Understand your programming language's underlying representation and how it interacts with numeric calculation. Pay close attention to byte size discrepancies, precision, signed/unsigned distinctions, truncation, conversion and casting between types, "not-a-number" calculations, and how your language handles numbers that are too large or too small for its underlying representation.
Perform input validation on any numeric input by ensuring that it is within the expected range. Enforce that the input meets both the minimum and maximum requirements for the expected range.
Use the appropriate type for the desired action. For example, in C/C++, only use unsigned types for values that could never be negative, such as height, width, or other numbers related to quantity.
Use languages, libraries, or frameworks that make it easier to handle numbers without unexpected consequences.
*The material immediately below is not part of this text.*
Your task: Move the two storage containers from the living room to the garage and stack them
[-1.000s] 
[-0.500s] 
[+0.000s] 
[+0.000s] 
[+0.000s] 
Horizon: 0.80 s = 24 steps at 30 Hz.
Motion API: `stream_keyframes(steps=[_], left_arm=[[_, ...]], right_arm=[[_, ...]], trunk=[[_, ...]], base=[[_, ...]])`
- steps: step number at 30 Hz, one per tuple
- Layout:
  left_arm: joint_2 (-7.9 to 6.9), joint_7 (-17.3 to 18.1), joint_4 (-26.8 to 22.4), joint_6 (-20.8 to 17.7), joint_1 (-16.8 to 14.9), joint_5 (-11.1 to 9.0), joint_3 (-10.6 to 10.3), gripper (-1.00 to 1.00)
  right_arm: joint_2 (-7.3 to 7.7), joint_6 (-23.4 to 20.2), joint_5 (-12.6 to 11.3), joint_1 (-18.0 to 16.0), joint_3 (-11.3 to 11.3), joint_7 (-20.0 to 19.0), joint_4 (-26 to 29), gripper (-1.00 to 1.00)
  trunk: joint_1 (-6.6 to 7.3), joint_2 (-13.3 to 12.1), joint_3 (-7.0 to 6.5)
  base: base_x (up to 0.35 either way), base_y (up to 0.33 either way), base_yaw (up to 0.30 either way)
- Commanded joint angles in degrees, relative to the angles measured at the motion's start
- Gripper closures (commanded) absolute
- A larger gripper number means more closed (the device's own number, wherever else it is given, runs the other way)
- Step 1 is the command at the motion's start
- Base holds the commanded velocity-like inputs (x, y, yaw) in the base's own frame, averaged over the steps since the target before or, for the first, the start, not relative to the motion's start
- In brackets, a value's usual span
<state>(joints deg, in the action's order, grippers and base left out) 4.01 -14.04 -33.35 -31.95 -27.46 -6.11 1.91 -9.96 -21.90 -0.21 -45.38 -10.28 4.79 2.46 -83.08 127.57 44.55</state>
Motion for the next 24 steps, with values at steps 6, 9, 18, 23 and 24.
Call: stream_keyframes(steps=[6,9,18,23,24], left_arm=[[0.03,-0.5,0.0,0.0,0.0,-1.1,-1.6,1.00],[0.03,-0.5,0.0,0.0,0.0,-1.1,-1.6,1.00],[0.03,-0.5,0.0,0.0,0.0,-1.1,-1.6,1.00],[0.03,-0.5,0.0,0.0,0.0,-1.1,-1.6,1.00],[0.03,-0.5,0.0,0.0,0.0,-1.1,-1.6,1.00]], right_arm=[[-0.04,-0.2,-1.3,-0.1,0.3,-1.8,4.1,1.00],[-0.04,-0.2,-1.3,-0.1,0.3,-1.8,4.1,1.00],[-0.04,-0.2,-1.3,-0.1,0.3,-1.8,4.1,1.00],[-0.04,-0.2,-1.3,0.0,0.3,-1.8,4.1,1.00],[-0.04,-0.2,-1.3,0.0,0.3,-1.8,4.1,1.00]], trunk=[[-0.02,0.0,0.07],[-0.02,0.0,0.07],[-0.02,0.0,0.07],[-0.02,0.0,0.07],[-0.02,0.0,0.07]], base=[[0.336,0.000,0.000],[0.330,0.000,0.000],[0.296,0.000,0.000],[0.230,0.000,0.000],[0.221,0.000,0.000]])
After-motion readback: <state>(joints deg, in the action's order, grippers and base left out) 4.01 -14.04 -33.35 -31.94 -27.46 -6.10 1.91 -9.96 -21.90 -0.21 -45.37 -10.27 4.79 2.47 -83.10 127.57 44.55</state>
Examples include safe integer handling packages such as SafeInt (C++) or IntegerLib (C or C++).
Use languages, libraries, or frameworks that make it easier to handle numbers without unexpected consequences.
Examples include safe integer handling packages such as SafeInt (C++) or IntegerLib (C or C++).
Examine compiler warnings closely and eliminate problems with potential security implications, such as signed / unsigned mismatch in memory operations, or use of uninitialized variables. Even if the weakness is rarely exploitable, a single failure may lead to the compromise of the entire system.
Use automated static analysis tools that target this type of weakness. Many modern techniques use data flow analysis to minimize the number of false positives. This is not a perfect solution, since 100% accuracy and coverage are not feasible.
Use dynamic tools and techniques that interact with the product using large test suites with many diverse inputs, such as fuzz testing (fuzzing), robustness testing, and fault injection. The product's operation may slow down, but it should not become unstable, crash, or generate incorrect results.